The Fault in Our Stars

Shailene Woodley and Ansel Elgort make the most of love and life in this teen tearjerker

MOVIE DRAMA

Based on the ginormously popular YA novel, this is a sweet, simple, dignified movie about young lovers whose every move is chaperoned by death. When they meet in a cancer support group, Hazel Grace Lancaster (Woodley) and Augustus Waters (Elgort) share a sense of gallows humor, but she considers her foreshortened life with philosophical intensity, and he stays afloat with gallant charm. Where they connect (and the pair do connect, wholly) is on a level of existential bliss, until – oh, here come the waterworks. (PG-13)

No. 2

Orange Is the New Black

The prison series’s powerful season 2 starts streaming June 6

NETFLIX COMEDY-DRAMA

Some gentle inspiration might keep inmate Piper (Taylor Schilling) from becoming a mean girl – she’s looking and acting hard—but no one here watches Super Soul Sunday.
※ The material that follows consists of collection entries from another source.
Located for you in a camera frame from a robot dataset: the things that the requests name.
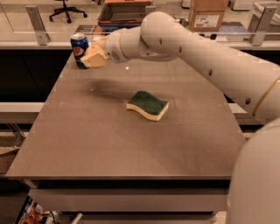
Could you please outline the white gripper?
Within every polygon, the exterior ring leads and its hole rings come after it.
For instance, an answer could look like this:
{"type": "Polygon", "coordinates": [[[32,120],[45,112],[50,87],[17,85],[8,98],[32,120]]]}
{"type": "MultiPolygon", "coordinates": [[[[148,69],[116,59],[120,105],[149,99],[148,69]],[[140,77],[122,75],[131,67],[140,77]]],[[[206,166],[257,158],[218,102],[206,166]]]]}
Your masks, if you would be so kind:
{"type": "MultiPolygon", "coordinates": [[[[108,58],[115,63],[127,62],[128,59],[123,54],[121,43],[122,35],[126,29],[111,32],[107,36],[98,36],[93,39],[92,46],[104,47],[108,58]]],[[[104,51],[87,52],[81,61],[86,67],[100,68],[107,65],[107,56],[104,51]]]]}

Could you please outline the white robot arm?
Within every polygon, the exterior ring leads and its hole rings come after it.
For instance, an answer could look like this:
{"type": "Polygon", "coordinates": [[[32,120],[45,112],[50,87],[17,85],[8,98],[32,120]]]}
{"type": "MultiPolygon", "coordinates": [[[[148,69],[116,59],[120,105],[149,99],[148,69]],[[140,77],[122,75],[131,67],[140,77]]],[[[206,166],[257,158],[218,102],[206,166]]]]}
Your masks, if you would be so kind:
{"type": "Polygon", "coordinates": [[[167,61],[179,58],[203,84],[185,101],[207,123],[212,92],[229,97],[264,125],[239,150],[227,196],[227,224],[280,224],[280,70],[234,48],[184,28],[161,11],[136,28],[123,28],[95,41],[82,57],[87,67],[108,61],[167,61]]]}
In the first episodes of season 2, a realistic sense of hostility brews as the girls hold on to turf (Do. Not. Steal. From. Piper!) and racial tension rises. The flashbacks are still the show’s sorrow-bearing spine: Poor Crazy Eyes (Uzo Aduba) was lost from the get-go.

No. 3

PetMatch

APP PETS

Searching for a Grumpy Cat you can call your own? PetMatch lets you upload images of your dream pet, then it tracks down lookalikes at nearby shelters. (Now in Apple’s App Store.)

No. 4

Chasing Life

TV DRAMA

Kind of like The Fault in Our Stars: Italia Ricci plays a reporter who discovers she has cancer. But this dire news fits into a nicely set up story about family issues that, along with her illness, can’t be ducked. (ABC Family, June 10, 9 p.m.)

No. 5

Miranda Lambert, Platinum

On her catchy new record, she exudes confidence

MUSIC: COUNTRY

Lambert may be only 30, but her fifth album finds her pining for the long-gone past as skillfully as any nostalgic Nashville veteran. Lead single “Automatic” waxes rueful over the days of Polaroids, while the honky-tonk charmer “Gravity Is a B**ch” is a self-deprecating nod toward the aging process. But Lambert’s still got verve – as she proclaims on the title track, “What doesn’t kill you only makes you blonder.”

No. 6

The Best New Books

A Stephen King mass murderer, the next installment in the Outlander series and engrossing paperbacks for your beach bag

Diana Gabaldon, Written in My Own Heart’s Blood

FICTION

Time travelers Claire and Jamie are reunited in Gabaldon’s feverishly awaited eighth Outlander adventure, which features all the passion and swashbuckling that fans of this historical fantasy series have come to expect. Plus – and this is a godsend – an elaborate family tree so you don’t get muddled.

Lisa See, China Dolls

FICTION

Based on the Chinese nightclub circuit that thrived in mid-20th-century America, this captivating novel by the author of Snow Flower and the Secret Fan follows three young women who bond as they fight for stardom. Reverberating with jaunty energy, it also delivers sobering insights into the persecution of Asian Americans during World War II.

BOOK OF THE WEEK

Stephen King, Mr. Mercedes

FICTION

Starting off with a bang (courtesy of a madman-driven Mercedes Benz), King’s latest thriller races from one dark psyche to another. With every fresh twist in this game of cat and mouse between a retired police officer and the deranged killer who got away, the disturbing revelations just keep coming – about those on both sides of the law. At 436 pages, it’s a trimmer-than-usual King, but that doesn’t mean he skimps on the suspense and spine-tingling chills.

MUST-READ PAPERBACKS

Neil Gaiman, The Ocean at the End of the Lane

Like all the best fairy tales, this one for adults – about a man recalling an otherworldly experience – is equal parts terrifying and enchanting.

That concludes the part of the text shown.